3. The ophthalmic optical lens of claim 2 wherein the diopter of the ophthalmic optical lens is expressed as:wherein D represents the refractive power of the ophthalmic optical lens, l 'represents the image Fang Jieju of the ophthalmic optical lens, n' represents the refractive index of the base layer, n represents the refractive index of the glue layer, and r represents the radius of curvature of the first surface.

4. A spectacle optical lens as claimed in claim 3, wherein the radius of curvature of the first face is twice the image side focal length of the spectacle optical lens.

5. A viewing optical lens according to claim 3, wherein a plurality of annular ribs are provided on the first surface along the direction from the centre of the first surface to the edge of the first surface, the centers of the plurality of ribs being coincident; the diameters of a plurality of convex ribs are sequentially increased along the direction from the center of the first surface to the edge of the first surface; the annular ribs have the same height.

6. The ophthalmic optical lens of claim 5 wherein the image side focal length of the ophthalmic optical lens is represented as:wherein f' represents the image Fang Jiaoju, ρ of the ophthalmic optical lens _j Represents the radius of the rib, j represents the jth rib in the direction from the center of the first face to the edge of the first face, and λ represents the wavelength.

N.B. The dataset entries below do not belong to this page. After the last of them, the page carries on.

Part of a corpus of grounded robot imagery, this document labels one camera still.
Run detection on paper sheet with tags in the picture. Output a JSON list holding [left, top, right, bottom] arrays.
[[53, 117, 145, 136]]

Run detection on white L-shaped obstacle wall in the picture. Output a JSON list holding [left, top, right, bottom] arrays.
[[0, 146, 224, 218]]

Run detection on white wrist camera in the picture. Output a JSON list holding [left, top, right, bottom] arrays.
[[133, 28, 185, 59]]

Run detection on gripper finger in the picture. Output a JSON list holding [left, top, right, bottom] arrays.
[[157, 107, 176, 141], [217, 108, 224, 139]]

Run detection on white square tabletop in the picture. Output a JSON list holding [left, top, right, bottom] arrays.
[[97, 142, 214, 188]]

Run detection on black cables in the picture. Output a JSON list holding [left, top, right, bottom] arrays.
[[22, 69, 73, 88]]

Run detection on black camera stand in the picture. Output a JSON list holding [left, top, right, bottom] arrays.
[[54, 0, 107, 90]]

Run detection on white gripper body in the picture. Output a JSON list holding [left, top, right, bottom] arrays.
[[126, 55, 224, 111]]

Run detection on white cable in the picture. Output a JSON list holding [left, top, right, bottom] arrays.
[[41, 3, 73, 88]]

7. The ophthalmic optical lens of claim 5 wherein each of said ribs comprises a continuous raised surface and a beveled surface, said raised surface facing toward the center of said first surface and said beveled surface facing toward the edge of said first surface, said beveled surface having a plurality of stepped protrusions thereon.

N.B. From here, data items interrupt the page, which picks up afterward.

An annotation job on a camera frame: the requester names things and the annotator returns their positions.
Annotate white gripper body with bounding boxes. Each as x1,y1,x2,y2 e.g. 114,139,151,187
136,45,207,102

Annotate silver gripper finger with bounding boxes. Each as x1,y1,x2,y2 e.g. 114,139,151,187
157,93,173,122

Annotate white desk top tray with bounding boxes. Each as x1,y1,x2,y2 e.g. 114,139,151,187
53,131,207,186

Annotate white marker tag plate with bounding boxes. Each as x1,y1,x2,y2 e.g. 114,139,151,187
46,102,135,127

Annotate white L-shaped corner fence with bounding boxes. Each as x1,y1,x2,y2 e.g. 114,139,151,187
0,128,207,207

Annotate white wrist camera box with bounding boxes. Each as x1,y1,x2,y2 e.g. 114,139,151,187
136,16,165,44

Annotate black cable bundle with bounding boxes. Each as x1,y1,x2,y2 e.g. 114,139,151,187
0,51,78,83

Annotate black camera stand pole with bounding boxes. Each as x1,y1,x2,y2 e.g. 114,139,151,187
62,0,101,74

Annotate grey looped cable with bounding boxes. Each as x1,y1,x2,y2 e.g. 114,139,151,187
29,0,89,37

8. The ophthalmic optical lens of claim 1 wherein the two surfaces of the glass cover plate disposed opposite each other are planar; and/or

The base layer is made of acrylic.

9. The ophthalmic optical lens of claim 1 wherein the refractive index of the base layer is 1.49-1.50; and/or the refractive index of the glue layer is 1.3-1.7; and/or the radius of curvature of the first face is 10-20mm.

10. An eyeglass comprising a frame and an ophthalmic optical lens according to any one of claims 1 to 9, the ophthalmic optical lens being secured to the frame.